The risk of osteopenia/osteoporosis and psoriatic disease: A systematic review.

Background: Psoriasis (Ps) is a multisystem inflammatory disease associated with several comorbidities; however, its effect on bone health remains uncertain. This systematic review aimed to evaluate the risks of osteopenia (OPe) and osteoporosis (OP) in psoriasis. Methods: A systematic search was performed for published studies evaluating cutaneous Ps and psoriatic arthritis (PsA) compared with healthy control groups utilizing a validated bone mineral density (BMD) assessment score. Meta-analysis was performed using a random-effects model; pooled estimates and their confidence intervals (CIs) were calculated. For analysis, Ps and PsA groups were combined due to the small number of studies. Results: Twenty-one studies were included for final analysis; three Ps only, 15 PsA and three both.
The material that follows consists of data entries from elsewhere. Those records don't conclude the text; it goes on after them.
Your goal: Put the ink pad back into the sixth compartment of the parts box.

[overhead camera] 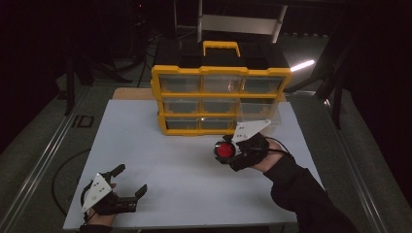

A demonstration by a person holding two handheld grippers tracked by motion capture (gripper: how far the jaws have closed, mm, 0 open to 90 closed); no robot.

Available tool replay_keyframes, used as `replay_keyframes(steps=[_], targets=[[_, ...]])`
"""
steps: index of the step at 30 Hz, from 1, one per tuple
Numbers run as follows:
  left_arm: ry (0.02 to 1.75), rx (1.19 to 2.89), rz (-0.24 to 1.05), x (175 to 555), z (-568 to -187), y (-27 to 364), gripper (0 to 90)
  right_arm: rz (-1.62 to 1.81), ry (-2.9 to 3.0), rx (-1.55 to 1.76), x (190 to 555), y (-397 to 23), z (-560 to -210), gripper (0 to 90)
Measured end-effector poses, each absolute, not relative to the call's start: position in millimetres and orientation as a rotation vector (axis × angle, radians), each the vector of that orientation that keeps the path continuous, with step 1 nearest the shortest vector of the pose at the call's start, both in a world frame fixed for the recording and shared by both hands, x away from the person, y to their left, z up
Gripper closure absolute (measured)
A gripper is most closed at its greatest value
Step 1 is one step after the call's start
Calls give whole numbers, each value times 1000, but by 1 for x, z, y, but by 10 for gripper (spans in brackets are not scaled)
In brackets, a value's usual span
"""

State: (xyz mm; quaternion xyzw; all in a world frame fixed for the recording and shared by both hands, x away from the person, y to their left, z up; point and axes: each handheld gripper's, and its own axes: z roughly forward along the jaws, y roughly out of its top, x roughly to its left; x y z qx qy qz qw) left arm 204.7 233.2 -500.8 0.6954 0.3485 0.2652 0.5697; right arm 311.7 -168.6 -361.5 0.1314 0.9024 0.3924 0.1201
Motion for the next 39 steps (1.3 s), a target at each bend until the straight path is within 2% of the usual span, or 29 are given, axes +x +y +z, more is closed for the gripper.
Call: replay_keyframes(steps=[14,39], targets=[[818,1630,620,205,-501,233,1,1147,2581,423,327,-181,-331,300],[818,1632,618,205,-501,233,1,1102,2492,562,362,-214,-299,301]])
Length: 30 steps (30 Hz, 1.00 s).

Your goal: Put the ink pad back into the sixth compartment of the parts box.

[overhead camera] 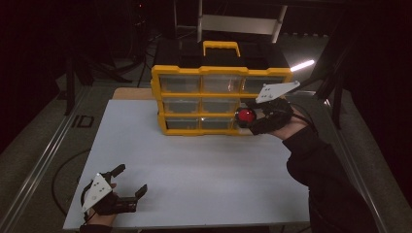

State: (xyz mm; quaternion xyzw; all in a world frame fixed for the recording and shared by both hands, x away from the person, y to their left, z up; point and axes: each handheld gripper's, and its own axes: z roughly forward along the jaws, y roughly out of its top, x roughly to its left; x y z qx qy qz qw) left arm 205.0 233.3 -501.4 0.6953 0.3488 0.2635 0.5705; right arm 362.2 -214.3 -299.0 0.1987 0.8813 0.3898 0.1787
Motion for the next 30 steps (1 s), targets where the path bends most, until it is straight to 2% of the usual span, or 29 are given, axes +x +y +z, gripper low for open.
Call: replay_keyframes(steps=[14,30], targets=[[820,1632,619,205,-502,233,1,1073,2429,683,386,-239,-287,301],[820,1633,616,205,-502,233,1,1045,2406,861,408,-257,-299,301]])
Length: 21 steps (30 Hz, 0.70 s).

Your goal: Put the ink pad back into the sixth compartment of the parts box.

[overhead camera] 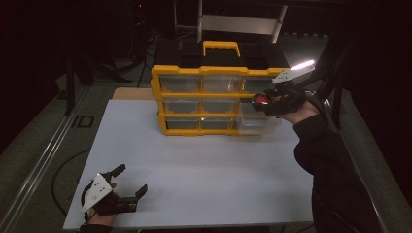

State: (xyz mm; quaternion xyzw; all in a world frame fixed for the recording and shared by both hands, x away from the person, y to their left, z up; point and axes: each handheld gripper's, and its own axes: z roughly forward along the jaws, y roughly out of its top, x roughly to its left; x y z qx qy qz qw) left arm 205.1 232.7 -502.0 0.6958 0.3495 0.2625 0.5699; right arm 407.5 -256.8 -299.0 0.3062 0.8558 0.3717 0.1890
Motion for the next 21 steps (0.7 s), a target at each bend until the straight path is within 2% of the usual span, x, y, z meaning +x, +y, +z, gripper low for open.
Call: replay_keyframes(steps=[21], targets=[[821,1642,613,206,-503,232,1,898,2505,1012,421,-255,-315,300]])
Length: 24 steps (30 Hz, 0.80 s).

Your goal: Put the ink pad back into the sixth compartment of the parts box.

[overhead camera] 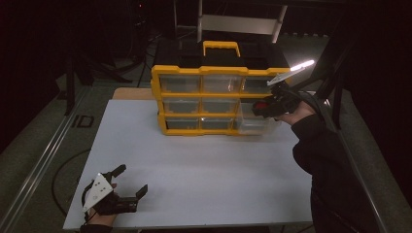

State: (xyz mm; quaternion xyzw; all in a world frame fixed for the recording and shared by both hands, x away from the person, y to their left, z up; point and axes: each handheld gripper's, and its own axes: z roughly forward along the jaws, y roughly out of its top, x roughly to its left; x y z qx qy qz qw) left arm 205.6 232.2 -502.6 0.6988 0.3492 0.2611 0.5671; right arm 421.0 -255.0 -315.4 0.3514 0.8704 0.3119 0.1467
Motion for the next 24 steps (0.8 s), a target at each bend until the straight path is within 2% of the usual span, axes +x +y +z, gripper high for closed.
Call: replay_keyframes(steps=[21,24], targets=[[826,1642,610,206,-503,232,1,818,2557,1046,427,-250,-322,292],[827,1643,610,206,-503,232,0,839,2538,1053,425,-250,-320,206]])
There was a significant difference between psoriatic disease (combination Ps and PsA group) compared with controls relating to an association with OP/OPe, with an overall odds ratio (OR) of 1.71 (95% CI 1.07-2.74: p-value = 0.026). The Ps group had significantly lower BMD than the control group at both the lumbar spine and femoral neck (mean difference -0.04; 95% CI -0.090 to 0.002 and -0.03; 95% CI -0.059 to 0.003 respectively). Conclusion: Putative risks of OPe and OP in both Ps and PsA are supported but not confirmed. Significant heterogeneity of reported data limits definitive conclusions in this meta-analysis. This review contributes to the further understanding of Ps as a multisystem disease and future management of potential comorbidities, but highlights key gaps in the literature. Further studies addressing standardised OP reporting, specific disease group characteristics comparing Ps with PsA, patient characteristics and medication use, are required in order to make more certain conclusions with greater clinical impact.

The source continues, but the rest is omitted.